Opinion
ORDER
GREGORY G. HOLLOWS, Magistrate Judge.
On August 24, 2011, plaintiff obtained a judgment remanding her case to the Commissioner of Social Security ("Commissioner") for payment of benefits. (Dkt. Nos. 19-20.) Plaintiff's counsel, having subsequently been awarded $5, 900.00 in EAJA fees for court work in this Social Security disability case pursuant to a stipulation with the Commissioner (dkt. no. 26), has now applied for fees pursuant to the retainer agreement and 42 U.S.C. § 406(b), so that the legally capped 25% of back benefits awarded to plaintiff will be payable to counsel. (Dkt. No. 28.) That is, counsel seeks $9, 625.76 in addition to the already awarded $5, 900.00 so that the 25% figure ($15, 525.76) is the amount counsel will actually receive in total.
The Commissioner, typically acting not as an adversary but as an adviser to the court with respect to these fee requests, did not file a response. As such, it is assumed that the Commissioner does not contest the quality of the work; nor does the undersigned. Counsel was not dilatory in her work, and the case involved matters routinely adjudicated in Social Security disability cases.
Although plaintiff's counsel did not give information about her normal billing rate, her prior briefing with respect to the motion for EAJA fees stated that plaintiff's counsel spent approximately 36.95 hours on the case in 2010 and 2011. (Dkt. No. 24-2.) If the total fees sought by counsel, both from EAJA and § 406(b) are considered, counsel's computed hourly rate would be approximately $420.18 ($15, 525.76 divided by 36.95 hours).
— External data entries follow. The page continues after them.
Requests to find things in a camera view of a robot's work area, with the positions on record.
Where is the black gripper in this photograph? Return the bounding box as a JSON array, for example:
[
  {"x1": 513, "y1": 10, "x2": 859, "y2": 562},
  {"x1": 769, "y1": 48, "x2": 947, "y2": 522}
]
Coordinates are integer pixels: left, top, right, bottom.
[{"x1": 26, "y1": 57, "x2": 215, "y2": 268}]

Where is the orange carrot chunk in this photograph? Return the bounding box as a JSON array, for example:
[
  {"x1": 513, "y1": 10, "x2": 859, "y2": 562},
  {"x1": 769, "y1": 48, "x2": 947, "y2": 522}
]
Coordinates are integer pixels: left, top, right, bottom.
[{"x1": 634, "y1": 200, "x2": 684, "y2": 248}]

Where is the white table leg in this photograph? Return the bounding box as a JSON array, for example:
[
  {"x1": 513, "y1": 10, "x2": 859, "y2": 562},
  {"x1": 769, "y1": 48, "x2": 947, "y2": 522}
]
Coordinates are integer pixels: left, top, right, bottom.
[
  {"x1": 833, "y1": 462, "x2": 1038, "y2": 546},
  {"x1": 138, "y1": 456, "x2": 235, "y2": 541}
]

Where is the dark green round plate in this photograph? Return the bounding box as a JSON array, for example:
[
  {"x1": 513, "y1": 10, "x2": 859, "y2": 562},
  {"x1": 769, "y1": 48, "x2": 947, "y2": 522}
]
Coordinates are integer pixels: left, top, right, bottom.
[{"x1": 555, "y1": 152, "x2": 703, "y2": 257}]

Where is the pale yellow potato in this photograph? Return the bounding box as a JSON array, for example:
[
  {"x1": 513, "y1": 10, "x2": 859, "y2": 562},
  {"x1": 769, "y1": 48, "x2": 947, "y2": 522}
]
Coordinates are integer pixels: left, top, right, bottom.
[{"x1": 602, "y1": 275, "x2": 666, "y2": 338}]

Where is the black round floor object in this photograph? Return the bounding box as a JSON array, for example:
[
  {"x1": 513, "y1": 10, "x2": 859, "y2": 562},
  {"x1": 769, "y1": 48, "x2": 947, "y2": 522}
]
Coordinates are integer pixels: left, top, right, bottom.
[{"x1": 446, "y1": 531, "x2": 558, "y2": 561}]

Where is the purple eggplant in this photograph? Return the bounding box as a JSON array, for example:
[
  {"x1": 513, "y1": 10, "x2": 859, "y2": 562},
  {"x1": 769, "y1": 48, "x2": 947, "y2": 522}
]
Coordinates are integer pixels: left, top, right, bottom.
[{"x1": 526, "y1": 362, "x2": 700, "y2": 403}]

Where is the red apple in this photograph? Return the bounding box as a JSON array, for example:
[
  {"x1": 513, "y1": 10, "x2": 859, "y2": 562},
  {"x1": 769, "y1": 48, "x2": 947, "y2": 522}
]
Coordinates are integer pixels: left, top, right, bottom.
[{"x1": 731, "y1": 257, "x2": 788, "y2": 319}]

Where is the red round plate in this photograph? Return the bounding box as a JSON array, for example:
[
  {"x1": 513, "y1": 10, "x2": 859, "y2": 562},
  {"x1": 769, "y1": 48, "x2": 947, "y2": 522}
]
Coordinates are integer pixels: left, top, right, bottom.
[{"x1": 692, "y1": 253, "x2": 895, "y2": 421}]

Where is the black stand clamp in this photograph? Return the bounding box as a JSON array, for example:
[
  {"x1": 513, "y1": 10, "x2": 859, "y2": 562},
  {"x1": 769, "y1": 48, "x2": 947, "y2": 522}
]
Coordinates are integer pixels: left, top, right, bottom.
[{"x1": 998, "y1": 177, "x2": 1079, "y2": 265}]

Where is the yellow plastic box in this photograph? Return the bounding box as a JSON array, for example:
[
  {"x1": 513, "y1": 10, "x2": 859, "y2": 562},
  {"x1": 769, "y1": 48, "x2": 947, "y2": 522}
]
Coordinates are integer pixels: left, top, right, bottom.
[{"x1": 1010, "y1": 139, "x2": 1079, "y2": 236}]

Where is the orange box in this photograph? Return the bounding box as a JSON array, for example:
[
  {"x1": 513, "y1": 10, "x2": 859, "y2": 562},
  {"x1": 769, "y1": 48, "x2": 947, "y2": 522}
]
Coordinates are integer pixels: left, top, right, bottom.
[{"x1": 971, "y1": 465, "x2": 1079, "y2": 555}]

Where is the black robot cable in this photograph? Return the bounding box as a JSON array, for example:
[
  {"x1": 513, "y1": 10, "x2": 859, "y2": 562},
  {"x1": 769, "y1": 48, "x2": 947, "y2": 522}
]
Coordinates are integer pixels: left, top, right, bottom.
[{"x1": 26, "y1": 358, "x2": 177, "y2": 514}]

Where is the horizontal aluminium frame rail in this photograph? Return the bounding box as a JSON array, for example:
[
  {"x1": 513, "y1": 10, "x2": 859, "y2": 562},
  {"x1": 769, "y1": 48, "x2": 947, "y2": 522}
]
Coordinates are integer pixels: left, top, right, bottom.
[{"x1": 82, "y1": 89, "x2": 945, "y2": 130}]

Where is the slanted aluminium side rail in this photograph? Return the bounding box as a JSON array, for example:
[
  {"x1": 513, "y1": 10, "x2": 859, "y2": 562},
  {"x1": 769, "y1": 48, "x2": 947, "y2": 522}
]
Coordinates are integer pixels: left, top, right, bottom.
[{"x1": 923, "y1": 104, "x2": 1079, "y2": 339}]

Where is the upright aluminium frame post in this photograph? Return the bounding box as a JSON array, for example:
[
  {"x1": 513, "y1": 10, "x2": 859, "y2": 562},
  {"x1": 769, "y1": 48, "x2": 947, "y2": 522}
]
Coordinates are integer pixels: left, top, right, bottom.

In Crawford v. Astrue, 586 F.3d 1142 (9th Cir. 2009) (en banc), the Ninth Circuit emphasized the "primacy" of the retainer agreement in assessing whether § 406 fees were reasonable. Factors which could detract from this primacy were whether counsel's work was substandard, whether counsel had unnecessarily delayed work in the case (thus resulting in a higher back pay award from which fees could be computed) or that the § 406 fees requested would constitute a "windfall, " i.e. would not be proportional to the time spent on the case. Computed hourly rates in the Crawford trilogy of combined cases of up to $900 per hour (computed by dividing the total amount sought by the number of hours expended) were found to be reasonable. Although Crawford, almost grudgingly, permitted a reviewing court to compare the actual computed hourly rate with a reasonable hourly rate, the Ninth Circuit evidently believes a rate of $900 per hour to be reasonable. There are no precise standards given in Crawford as to what might seem out of bounds for a reasonable hourly rate. Crawford also focused on the fact that in its cases, the attorneys involved, perhaps with a pang of conscience, did not seek to recover the entire 25% maximum allowed under the statute. In the view of Crawford, this fact made the attorneys' requests reasonable.
This last factor was not defined or explained in much detail. In practice, the more efficient counsel is in court, the higher will be the hourly fee amount represented in a § 406 fee award.
The court is tasked with reviewing the reasonableness of § 406 (b) fee requests because these fees are taken from the amount of disability benefits, of which payment to the disability plaintiff has been delayed over the course of the disability adjudication in court. Generally, the disability claimants are not well to do. Based on the Crawford court's finding that hourly rates of up to $900 were not excessive, counsel's request for $420.18 per hour appears acceptable. As such, the undersigned could not apply Crawford and find the § 406(b) fees sought here unreasonable. Reducing § 406(b) fees after Crawford is a dicey business.
CONCLUSION
1. Plaintiff's counsel's motion for attorneys' fees under § 406(b) (dkt. no. 28) is GRANTED.
2. The Commissioner shall pay plaintiff's counsel in this case the sum of $9, 625.76 in § 406(b) attorneys' fees. The remainder withheld from the back benefits awardable to plaintiff shall be disbursed to plaintiff.